Posted by Tom H.C. Anderson Friday, November 11, 2016, 8:40 am
Posted in category General Information
What can researchers learn from yet another major polling fail?

Editor’s Note: There is much to be learned from the recent election on many different levels, but perhaps most relevant to our readers are the implications on MR from the hit or miss predictive accuracy of polling and/or various analytical approaches. Nate Silver’s FiveThirtyEight began the post mortem with the post The Polls Missed Trump. We Asked Pollsters Why. and there have been hundreds of articles dissecting the data, casting blame, and suggesting changes. The same is happening in groups, on forums, on private list serves (yes, they do still exist!) and in individual discussions threads on social media. We think the topic is so important that today, GreenBook and the ARF are meeting to discuss collaborating on a webinar with a panel of key stakeholders on the topic, so look for more on that in the days ahead.

Here’s my take: some polling did better than others, as this post by Investor’s Business Daily rightfully shows: ” IBD/TIPP’s final numbers put Trump up by 1.6 points in a four-way race. As of 2 a.m. Wednesday morning, Trump was up by about 1 point in the popular vote. (The actual vote outcome will likely change as votes continue to be counted over the next several weeks.)

 Not one other national poll had Trump winning in four-way polls. In fact, they all had Clinton winning by 3 or more points. For the entire run of the IBD/TIPP poll, we showed the race as being far tighter than other polls. This isn’t a fluke. This will be the fourth presidential election in a row in which IBD/TIPP got it right.

The Los Angeles Times, which had employed a panel of people who were queried about their choice (and which had been ridiculed throughout the election) showed Trump up in a two-way race by 3 points.”

So the outliers and innovators in polling did better than traditional methods. But so did other approaches using social media analytics, behavioral economics-based analysis, “big data”, meta analysis and data synthesis, and the focus of today’s post, text analytics.  Tom Anderson posted on election day  what text analytics was suggesting as an outcome, and in today’s follow-up (reposted from the OdinText blog) he takes a clear eyed view on how he did.

The key takeaway here is that some polling approaches work, but so do many other approaches and we’d do well to apply those lessons to political polling, public policy research, and commercial research.

 

By Tom H. C. Anderson

Whatever your politics, I think you’ll agree that Tuesday’s election results were stunning. What is now being called an historic upset victory for Donald Trump apparently came as a complete shock to both of the campaigns, the media and, not least, the polling community.

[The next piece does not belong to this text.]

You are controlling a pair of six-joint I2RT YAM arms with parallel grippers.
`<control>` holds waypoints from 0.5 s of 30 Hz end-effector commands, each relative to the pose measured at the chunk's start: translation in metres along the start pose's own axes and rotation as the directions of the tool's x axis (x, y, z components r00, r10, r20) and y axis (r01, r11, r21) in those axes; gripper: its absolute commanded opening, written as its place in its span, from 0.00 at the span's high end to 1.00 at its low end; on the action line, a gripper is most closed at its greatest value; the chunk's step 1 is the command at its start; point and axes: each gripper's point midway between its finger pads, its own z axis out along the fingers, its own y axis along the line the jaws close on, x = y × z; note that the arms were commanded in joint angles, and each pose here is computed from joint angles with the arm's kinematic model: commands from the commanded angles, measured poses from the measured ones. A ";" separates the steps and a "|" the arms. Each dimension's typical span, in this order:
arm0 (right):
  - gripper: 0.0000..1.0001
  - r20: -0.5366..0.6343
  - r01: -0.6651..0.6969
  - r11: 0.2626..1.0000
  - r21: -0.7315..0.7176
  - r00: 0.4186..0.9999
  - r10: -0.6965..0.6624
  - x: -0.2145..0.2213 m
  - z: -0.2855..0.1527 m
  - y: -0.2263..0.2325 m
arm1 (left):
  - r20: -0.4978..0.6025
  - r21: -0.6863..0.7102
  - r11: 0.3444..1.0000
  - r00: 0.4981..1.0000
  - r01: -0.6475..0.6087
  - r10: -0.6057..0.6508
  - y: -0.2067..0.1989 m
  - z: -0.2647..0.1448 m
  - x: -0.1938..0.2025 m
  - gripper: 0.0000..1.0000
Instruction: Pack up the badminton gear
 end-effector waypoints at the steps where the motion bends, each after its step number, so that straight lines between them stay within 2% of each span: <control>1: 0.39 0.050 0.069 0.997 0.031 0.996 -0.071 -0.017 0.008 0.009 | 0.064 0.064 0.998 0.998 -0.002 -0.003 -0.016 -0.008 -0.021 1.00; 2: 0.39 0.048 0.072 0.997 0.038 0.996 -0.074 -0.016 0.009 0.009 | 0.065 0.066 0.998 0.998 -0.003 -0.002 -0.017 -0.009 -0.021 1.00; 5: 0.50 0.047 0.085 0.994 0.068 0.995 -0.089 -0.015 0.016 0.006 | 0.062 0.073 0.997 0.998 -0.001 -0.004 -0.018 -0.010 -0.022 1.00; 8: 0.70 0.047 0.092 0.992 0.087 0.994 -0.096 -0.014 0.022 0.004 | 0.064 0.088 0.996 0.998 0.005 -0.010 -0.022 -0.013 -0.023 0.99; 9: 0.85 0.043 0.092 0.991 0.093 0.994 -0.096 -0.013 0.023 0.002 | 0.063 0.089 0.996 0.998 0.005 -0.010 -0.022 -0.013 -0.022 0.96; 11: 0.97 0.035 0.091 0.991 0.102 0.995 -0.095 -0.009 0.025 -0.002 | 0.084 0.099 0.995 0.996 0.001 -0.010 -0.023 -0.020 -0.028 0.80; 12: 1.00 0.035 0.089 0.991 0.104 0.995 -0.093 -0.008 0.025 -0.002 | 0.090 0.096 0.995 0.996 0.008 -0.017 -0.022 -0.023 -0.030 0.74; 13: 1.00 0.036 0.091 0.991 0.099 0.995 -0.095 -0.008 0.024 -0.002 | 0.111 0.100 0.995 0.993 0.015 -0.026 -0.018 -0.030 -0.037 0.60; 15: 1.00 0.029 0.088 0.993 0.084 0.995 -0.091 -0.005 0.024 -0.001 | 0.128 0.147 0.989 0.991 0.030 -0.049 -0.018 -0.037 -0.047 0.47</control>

The question everyone seems to be asking now is how could so many projections have been so far off the mark?

Some pretty savvy folks at Pew Research Center took a stab at some reasonable guesses on Wednesday—non-response bias, social desirability bias, etc.—all of which probably played a part, but I suspect there’s more to the story.

I believe the real problem lies with quantitative polling, itself. It just is not a good predictor of actual behavior.

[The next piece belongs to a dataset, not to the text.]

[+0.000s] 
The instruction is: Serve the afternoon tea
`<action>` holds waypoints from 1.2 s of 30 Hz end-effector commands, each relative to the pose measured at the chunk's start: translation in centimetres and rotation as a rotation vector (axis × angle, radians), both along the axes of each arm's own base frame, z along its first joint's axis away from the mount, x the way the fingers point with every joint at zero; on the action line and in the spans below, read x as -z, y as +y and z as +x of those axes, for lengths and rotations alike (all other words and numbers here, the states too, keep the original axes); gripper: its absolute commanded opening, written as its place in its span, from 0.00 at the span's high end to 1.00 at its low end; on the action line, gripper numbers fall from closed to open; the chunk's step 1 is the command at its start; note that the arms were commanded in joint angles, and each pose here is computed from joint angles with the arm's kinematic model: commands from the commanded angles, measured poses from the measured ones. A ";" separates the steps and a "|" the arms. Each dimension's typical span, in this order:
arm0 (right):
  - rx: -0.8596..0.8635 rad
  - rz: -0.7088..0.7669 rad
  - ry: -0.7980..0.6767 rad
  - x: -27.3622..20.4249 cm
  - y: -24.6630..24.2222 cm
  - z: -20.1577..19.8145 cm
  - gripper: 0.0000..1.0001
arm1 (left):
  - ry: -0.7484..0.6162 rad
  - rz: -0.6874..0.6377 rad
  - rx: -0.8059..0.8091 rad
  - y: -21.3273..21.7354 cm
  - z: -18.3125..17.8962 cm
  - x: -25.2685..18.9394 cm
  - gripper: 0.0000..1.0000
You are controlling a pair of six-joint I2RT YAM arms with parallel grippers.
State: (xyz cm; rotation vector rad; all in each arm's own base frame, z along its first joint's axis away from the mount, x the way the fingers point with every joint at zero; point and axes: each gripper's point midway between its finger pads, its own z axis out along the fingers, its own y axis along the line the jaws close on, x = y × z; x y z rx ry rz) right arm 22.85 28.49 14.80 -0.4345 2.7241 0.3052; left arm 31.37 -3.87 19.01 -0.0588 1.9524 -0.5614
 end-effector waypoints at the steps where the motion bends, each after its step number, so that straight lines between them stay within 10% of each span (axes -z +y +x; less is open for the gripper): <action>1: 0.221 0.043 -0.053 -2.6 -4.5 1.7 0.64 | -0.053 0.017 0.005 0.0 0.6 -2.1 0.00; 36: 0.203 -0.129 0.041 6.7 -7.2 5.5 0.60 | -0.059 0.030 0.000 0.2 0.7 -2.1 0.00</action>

Research Told Us Monday that Clinton Was In Trouble

On Monday I ran a blog post highlighting responses to what was inherently a question about the candidates’ respective positioning:

“Without looking, off the top of your mind, what issues does [insert candidate name] stand for?”

Interestingly, in either case, rather than naming a political issue or policy supported by the candidate, respondents frequently offered up a critical comment about his/her character instead (reflecting a deep-seated, negative emotional disposition toward that candidate). [See chart below]

 

odintexttrumpclintonissues

 

Our analysis strongly suggested that Hillary Clinton was in more trouble than any of the other polling data to that point indicated.

Why?

  1. The #1 most popular response for Hillary Clinton involved the perception of dishonesty/corruption.
  1. The #1 and #2 most popular responses for Donald Trump related to platform (immigration, followed by pro-USA/America First), followed thirdly by perceived racism/hatemongering.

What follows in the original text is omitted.